# What is needed:
Only the lines from the top of the data through the line with "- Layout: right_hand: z" should be repeated, each exactly as written.

# Task material:
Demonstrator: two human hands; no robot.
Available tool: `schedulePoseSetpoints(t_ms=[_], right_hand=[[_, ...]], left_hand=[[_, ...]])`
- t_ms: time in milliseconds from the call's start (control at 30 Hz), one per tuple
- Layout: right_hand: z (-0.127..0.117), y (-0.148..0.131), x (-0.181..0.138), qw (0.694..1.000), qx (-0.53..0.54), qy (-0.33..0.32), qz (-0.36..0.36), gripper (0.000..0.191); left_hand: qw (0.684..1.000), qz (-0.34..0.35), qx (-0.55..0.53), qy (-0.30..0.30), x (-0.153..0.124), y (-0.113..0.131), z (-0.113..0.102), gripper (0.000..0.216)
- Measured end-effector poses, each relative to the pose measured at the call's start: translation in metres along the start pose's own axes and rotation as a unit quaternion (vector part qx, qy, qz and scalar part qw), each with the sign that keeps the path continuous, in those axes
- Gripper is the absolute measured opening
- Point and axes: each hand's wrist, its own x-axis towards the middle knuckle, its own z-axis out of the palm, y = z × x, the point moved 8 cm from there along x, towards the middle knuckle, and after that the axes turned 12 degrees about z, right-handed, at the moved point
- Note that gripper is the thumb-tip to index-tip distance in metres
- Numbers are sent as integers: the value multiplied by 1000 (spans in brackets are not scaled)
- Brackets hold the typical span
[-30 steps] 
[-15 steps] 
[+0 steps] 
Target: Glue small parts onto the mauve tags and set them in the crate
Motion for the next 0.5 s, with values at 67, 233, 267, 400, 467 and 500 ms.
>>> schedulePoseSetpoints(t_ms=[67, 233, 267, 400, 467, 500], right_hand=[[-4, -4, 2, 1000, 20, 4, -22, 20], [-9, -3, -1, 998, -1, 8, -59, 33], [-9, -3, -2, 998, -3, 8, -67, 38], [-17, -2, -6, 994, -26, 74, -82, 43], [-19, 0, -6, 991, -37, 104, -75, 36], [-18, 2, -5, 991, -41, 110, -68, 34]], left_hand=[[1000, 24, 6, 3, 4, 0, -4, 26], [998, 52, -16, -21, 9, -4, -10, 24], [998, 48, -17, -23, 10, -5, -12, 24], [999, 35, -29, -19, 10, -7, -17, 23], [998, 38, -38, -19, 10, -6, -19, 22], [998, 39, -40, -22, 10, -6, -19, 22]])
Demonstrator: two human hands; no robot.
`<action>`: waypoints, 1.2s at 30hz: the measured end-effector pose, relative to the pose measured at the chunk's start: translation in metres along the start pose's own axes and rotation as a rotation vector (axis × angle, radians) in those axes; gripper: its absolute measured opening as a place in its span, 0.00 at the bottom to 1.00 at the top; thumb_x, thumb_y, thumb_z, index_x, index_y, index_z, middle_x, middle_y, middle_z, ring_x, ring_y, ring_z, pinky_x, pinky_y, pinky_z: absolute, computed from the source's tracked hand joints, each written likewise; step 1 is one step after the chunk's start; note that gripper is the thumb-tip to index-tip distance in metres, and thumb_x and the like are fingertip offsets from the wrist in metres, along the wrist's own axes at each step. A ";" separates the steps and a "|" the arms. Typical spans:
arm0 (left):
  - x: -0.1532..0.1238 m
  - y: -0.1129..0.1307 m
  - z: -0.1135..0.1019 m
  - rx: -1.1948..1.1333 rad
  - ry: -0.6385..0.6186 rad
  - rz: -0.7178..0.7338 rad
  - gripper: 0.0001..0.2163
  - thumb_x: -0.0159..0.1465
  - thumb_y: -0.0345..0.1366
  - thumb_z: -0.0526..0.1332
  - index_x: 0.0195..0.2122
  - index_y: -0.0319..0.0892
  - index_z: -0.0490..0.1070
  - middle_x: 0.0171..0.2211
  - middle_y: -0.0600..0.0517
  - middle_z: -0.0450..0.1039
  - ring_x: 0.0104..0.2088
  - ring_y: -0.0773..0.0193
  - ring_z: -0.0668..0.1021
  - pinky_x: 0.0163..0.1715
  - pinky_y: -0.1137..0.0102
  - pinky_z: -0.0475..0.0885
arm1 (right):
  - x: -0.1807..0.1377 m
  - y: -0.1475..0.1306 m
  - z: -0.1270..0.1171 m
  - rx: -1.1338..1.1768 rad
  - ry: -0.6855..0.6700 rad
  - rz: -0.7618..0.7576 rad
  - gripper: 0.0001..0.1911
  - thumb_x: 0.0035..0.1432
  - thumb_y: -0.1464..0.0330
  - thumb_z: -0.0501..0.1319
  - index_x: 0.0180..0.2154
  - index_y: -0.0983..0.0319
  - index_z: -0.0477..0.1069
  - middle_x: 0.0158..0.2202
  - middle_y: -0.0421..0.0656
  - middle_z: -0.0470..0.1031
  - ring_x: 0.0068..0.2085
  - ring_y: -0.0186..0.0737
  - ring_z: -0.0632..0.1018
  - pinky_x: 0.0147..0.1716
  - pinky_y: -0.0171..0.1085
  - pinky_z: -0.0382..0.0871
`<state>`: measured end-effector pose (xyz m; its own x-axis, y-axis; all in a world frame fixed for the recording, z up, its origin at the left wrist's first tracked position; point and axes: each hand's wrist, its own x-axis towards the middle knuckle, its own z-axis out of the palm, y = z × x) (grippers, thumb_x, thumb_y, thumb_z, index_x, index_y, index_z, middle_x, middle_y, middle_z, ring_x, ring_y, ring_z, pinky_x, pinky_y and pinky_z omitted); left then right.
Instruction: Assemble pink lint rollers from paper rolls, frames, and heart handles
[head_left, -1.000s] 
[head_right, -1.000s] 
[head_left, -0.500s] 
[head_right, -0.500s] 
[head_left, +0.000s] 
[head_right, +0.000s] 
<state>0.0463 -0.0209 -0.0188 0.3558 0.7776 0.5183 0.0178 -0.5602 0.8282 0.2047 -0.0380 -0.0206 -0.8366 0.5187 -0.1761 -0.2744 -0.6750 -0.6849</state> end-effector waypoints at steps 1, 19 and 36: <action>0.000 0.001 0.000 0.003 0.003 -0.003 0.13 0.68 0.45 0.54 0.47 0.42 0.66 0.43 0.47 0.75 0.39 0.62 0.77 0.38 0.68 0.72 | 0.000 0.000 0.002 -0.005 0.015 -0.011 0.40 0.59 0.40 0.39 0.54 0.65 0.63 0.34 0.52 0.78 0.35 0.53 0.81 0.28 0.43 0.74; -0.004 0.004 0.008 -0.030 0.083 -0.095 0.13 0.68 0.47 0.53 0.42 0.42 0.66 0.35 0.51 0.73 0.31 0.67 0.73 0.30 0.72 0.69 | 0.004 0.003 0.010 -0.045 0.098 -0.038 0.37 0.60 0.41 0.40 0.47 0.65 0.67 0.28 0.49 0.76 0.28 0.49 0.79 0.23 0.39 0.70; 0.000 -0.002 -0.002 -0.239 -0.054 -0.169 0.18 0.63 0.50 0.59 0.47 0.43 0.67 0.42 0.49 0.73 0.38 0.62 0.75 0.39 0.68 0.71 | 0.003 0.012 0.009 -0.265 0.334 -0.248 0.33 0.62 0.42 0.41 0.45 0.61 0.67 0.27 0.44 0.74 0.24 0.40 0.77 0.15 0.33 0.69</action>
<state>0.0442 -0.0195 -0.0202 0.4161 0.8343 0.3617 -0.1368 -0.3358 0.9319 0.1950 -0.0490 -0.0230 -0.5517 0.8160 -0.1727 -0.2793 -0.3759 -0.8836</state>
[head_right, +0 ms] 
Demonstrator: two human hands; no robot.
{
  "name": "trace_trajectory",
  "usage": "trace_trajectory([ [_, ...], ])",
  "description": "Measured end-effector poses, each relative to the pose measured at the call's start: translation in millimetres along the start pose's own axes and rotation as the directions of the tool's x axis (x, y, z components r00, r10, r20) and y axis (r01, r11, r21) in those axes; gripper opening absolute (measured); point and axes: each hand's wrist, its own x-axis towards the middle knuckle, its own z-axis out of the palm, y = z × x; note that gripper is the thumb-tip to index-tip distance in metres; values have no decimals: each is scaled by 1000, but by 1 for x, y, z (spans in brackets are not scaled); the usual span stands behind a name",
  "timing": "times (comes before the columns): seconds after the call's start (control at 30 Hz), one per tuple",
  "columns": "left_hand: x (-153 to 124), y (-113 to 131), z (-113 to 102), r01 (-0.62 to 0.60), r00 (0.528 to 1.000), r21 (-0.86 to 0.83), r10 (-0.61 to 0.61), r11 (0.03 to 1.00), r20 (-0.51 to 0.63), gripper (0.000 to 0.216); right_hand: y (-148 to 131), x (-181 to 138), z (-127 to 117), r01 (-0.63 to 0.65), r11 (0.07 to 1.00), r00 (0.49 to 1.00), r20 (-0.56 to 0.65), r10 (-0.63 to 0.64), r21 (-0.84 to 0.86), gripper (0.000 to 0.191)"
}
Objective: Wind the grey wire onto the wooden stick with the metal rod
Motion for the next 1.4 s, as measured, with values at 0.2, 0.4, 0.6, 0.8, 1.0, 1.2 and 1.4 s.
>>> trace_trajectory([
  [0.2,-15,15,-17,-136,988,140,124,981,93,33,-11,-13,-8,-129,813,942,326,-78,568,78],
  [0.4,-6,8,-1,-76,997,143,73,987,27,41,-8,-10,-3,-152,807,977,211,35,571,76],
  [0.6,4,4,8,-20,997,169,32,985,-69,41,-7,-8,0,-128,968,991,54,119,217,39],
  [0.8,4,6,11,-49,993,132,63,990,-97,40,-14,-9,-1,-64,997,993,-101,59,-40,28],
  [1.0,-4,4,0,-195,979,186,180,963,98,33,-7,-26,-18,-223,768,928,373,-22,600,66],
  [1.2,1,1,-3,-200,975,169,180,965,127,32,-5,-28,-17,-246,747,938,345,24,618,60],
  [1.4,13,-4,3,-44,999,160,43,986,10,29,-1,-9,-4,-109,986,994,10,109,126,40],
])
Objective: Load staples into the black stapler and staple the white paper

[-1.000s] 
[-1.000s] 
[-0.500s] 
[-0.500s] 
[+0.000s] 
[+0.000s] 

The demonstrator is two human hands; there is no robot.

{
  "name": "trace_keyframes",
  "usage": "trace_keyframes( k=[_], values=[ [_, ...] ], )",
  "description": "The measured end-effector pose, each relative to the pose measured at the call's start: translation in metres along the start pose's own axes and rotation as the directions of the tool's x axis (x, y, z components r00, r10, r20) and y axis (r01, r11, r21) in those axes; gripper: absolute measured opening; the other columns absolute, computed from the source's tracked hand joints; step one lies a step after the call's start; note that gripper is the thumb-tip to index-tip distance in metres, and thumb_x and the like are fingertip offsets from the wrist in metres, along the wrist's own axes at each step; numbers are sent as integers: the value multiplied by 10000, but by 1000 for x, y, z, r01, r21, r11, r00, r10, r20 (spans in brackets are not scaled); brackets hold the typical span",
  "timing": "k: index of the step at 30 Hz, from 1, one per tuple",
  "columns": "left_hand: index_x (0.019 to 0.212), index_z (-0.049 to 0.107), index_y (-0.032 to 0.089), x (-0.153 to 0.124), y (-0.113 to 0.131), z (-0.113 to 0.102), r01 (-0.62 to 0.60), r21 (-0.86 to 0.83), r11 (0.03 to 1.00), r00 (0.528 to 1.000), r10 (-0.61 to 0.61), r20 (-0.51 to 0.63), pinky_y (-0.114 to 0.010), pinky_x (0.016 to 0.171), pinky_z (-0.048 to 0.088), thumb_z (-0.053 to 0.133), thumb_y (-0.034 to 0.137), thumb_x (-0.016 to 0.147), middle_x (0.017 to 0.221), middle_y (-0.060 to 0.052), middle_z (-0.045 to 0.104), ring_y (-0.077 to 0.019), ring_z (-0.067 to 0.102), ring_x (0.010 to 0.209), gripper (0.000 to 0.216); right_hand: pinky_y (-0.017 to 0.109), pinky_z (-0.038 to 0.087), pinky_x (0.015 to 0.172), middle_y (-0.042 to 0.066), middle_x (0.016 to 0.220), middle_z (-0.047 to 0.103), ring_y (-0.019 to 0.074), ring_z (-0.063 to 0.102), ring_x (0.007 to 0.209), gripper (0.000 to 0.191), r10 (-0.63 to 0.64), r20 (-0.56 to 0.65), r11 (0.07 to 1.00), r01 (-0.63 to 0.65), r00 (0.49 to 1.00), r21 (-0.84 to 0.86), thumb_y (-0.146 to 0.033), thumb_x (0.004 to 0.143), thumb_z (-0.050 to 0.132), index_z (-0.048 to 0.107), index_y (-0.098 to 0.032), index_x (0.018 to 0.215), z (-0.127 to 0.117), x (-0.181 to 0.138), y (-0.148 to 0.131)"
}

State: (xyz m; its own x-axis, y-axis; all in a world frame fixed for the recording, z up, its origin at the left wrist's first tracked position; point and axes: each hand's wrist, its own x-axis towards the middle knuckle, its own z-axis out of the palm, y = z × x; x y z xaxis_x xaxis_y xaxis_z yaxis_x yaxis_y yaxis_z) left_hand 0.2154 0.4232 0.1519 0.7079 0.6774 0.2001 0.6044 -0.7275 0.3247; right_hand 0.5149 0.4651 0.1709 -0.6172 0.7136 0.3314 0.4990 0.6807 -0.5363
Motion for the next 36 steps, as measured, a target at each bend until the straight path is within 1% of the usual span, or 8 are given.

# Written response:
Demonstrator: two human hands; no robot.
Available tool: `schedulePoseSetpoints(t_ms=[_], right_hand=[[_, ...]], left_hand=[[_, ...]])`
- t_ms: time in milliseconds from the call's start (control at 30 Hz), one per tuple
- Layout: right_hand: z (-0.127..0.117), y (-0.148..0.131), x (-0.181..0.138), qw (0.694..1.000), qx (-0.53..0.54), qy (-0.33..0.32), qz (-0.36..0.36), gripper (0.000..0.191); left_hand: qw (0.684..1.000), qz (-0.34..0.35), qx (-0.55..0.53), qy (-0.30..0.30), x (-0.153..0.124), y (-0.113..0.131), z (-0.113..0.102), gripper (0.000..0.216)

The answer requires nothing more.